Earth might get its own Saturn-like rings—made of space trash

By Clint Rainey

For eons, Earth has been deprived of planetary bling—none of Jupiter’s 53 named moons, none of Saturn’s spectacular rings. But researchers at the University of Utah predict that could be changing. “Earth is on course to have its own rings,” one of the researchers, Jake Abbott, tells the Salt Lake Tribune. However, while other planets’ are basically rock, dust, and ice, our rings will be fitting for the planet whose lifeforms are polluting their own sky: “They’ll just be made of junk.”

Even wilder, this is because the researchers say we’ll make them intentionally to clear a path in the sky.
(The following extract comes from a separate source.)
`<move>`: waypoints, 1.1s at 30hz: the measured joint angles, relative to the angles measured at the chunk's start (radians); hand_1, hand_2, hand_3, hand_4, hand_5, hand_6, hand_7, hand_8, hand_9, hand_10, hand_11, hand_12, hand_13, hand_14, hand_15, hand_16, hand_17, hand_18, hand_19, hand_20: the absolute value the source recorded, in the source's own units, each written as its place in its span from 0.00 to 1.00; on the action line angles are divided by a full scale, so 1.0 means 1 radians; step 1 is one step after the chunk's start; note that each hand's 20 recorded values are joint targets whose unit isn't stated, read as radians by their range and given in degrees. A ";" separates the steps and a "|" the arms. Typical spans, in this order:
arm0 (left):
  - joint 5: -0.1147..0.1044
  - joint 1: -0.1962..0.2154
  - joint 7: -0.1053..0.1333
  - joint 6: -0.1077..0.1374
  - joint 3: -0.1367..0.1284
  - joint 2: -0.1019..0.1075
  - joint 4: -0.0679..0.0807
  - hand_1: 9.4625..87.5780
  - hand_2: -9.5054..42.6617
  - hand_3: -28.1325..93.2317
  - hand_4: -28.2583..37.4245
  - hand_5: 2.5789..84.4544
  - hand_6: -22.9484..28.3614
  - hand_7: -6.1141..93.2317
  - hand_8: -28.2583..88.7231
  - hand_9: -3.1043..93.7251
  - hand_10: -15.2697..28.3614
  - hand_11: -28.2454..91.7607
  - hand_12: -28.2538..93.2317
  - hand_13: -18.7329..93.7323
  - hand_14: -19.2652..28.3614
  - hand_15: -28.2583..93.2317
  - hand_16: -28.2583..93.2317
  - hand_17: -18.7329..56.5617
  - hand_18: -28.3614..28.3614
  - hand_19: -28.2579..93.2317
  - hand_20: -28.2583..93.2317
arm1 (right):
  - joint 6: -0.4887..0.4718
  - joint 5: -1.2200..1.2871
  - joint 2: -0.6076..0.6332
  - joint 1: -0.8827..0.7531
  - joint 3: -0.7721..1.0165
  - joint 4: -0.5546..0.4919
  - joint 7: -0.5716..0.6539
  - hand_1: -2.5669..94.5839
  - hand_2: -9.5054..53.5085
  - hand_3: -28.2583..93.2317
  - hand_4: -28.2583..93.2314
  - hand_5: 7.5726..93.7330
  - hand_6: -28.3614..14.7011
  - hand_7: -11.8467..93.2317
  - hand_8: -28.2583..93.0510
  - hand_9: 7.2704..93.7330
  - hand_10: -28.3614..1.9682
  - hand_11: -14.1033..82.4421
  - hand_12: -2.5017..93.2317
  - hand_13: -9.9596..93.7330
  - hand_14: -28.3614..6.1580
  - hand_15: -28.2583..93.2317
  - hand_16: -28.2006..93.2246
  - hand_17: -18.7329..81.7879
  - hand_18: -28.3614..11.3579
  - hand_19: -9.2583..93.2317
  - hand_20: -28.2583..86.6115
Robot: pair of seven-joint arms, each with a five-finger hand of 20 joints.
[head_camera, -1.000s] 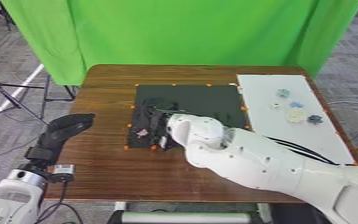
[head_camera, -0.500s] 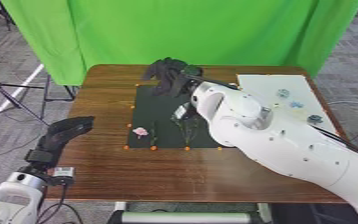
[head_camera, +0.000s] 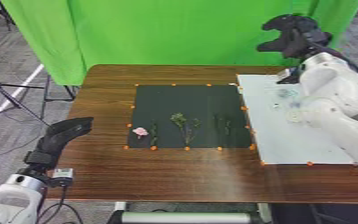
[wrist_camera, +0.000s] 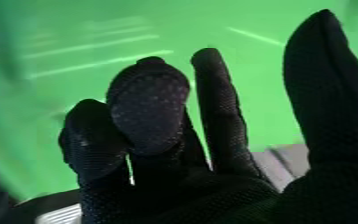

Right now, the night sky doesn’t look polluted. But our low-Earth-orbit space race is only beginning: Jeff Bezos wants to send 3,200 more satellites into orbit, while Elon Musk’s Starlink has already put 2,000 in orbit and has plans to launch another 40,000 in the coming decades—15 times the number currently in the sky.

The result is that space pollution keeps growing. More satellites mean more defunct satellites, which mean more satellite pieces. According to the European Space Agency, we currently have 170 million pieces of space debris encircling the planet, some at speeds of up to 18,000 miles per hour. Inhabitants of Earth aren’t really even aware of what’s going on up there: For instance, Russia just blew up a massive broken 4,850-pound satellite last week, creating a cloud of fragments so large that the International Space Station astronauts nearly had to evacuate. (They ultimately just sheltered in place.) The station also had to maneuver three times in 2020 to avoid debris.

Attempts to remove space pollution are very much still works in progress. (The European Space Agency is apparently spending $102 million to retrieve one 247-pound piece of space trash.) The good news—doubly good if metal trash rings sound cool—is that the University of Utah researchers who think we’ll be giving Earth rings are making this prediction because they say they’ve also found the way to create them. They argue their plan could make outer space less dangerous. Their team of robotics engineers has developed a magnetic field they claim can move objects in space, even nonmagnetic ones. In an experiment outlined in their new paper in Nature, the team explains how it was able to move a copper ball through water on a raft by spinning magnets so fast that it created an electrical current. The magnets not only guided the ball’s direction, but could also rotate it. They argue robots could be blasted into space to use this same method, rearranging Earth’s space pollution into nice, clean Saturn-ring-like lines.